Records from a data collection:
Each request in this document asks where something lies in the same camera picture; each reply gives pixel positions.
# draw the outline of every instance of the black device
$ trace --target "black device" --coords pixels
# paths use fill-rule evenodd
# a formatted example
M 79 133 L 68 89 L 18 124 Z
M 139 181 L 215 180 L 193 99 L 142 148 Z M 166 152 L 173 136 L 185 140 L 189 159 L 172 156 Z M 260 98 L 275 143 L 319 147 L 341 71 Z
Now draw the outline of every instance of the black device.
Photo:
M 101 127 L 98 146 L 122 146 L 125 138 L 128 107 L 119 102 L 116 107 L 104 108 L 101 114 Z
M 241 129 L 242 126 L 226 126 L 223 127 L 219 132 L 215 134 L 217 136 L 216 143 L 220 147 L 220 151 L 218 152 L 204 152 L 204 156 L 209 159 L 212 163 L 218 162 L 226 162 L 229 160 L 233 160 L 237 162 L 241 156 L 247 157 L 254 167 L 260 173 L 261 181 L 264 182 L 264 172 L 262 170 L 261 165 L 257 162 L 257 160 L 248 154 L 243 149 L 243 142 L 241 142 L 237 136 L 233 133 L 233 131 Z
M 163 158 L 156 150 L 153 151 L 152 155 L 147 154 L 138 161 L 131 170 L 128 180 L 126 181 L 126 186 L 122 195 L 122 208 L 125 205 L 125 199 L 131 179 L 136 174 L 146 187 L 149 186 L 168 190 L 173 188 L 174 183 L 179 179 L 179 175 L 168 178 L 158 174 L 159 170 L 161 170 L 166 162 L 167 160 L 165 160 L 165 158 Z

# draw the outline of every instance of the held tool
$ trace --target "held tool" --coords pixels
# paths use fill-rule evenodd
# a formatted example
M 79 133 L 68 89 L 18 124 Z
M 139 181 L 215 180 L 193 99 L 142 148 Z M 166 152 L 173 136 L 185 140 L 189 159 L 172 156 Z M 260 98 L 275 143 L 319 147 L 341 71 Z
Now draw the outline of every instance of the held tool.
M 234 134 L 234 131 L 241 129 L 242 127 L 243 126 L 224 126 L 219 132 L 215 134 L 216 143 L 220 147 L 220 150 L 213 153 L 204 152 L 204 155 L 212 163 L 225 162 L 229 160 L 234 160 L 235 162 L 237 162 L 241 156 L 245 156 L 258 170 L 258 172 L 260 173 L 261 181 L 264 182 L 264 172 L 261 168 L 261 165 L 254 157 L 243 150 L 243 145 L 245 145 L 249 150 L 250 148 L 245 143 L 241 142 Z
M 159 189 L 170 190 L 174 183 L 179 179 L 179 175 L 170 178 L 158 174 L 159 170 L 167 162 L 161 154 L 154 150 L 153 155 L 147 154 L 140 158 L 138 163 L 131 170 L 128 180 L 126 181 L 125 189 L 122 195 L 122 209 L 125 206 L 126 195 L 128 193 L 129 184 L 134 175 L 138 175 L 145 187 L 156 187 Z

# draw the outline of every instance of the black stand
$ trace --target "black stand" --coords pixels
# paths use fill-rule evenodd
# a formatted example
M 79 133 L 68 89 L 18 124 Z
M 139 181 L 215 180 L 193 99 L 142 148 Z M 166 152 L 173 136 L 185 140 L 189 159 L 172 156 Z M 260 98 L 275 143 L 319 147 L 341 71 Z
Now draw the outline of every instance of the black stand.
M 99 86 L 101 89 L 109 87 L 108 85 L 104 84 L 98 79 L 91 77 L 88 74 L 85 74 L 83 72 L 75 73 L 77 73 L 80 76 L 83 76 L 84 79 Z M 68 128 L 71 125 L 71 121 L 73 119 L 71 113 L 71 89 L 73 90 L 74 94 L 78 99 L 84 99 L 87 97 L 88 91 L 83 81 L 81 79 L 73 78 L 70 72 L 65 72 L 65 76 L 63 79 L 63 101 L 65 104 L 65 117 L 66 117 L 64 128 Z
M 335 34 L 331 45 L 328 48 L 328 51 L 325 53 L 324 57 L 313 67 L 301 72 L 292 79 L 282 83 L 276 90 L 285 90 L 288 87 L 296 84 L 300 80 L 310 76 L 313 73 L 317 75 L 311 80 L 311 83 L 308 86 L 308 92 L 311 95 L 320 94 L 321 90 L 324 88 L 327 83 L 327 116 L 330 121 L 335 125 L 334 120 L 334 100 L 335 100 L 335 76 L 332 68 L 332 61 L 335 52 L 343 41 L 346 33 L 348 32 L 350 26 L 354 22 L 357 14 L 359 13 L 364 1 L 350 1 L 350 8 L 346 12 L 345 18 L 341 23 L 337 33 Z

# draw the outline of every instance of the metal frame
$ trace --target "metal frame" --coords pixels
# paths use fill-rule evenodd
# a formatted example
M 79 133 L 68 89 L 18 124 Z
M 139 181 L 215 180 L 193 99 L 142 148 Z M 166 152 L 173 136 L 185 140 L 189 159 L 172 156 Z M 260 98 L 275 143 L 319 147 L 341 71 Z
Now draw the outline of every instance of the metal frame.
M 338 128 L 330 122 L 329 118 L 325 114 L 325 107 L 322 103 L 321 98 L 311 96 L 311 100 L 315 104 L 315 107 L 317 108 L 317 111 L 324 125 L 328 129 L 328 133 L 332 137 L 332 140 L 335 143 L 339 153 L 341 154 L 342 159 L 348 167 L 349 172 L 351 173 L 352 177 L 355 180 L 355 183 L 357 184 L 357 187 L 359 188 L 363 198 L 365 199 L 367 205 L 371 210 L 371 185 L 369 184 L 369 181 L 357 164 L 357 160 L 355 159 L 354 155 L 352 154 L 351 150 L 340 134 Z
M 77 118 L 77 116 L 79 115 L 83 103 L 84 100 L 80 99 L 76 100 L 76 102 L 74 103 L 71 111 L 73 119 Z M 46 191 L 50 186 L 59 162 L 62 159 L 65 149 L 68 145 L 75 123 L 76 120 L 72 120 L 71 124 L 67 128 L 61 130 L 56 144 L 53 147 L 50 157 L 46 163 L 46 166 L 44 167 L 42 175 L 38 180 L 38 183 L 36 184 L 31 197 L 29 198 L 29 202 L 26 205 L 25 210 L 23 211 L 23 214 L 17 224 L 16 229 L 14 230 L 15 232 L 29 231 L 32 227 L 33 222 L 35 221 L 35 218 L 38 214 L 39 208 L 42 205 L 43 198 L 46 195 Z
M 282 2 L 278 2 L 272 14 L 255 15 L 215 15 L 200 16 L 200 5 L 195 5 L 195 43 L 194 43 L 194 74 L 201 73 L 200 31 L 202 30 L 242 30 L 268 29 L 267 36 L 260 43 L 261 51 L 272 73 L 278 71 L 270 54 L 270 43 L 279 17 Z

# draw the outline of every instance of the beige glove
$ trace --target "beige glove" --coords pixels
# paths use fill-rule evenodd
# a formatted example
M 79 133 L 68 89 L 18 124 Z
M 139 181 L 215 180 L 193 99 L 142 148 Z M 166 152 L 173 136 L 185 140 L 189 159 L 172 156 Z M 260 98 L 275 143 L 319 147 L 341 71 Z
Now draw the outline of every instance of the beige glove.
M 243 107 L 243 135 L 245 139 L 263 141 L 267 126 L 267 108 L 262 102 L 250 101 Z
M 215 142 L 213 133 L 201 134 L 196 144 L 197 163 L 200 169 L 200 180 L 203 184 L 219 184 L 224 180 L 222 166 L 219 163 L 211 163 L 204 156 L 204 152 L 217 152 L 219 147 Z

■ EXERCISE GOAL: Copy task for the entries above: every line with the string "target".

■ TASK OUTPUT:
$ trace --target "black device" --coords pixels
$ trace --target "held tool" --coords pixels
$ trace --target "black stand" --coords pixels
$ trace --target "metal frame" --coords pixels
$ trace --target "beige glove" --coords pixels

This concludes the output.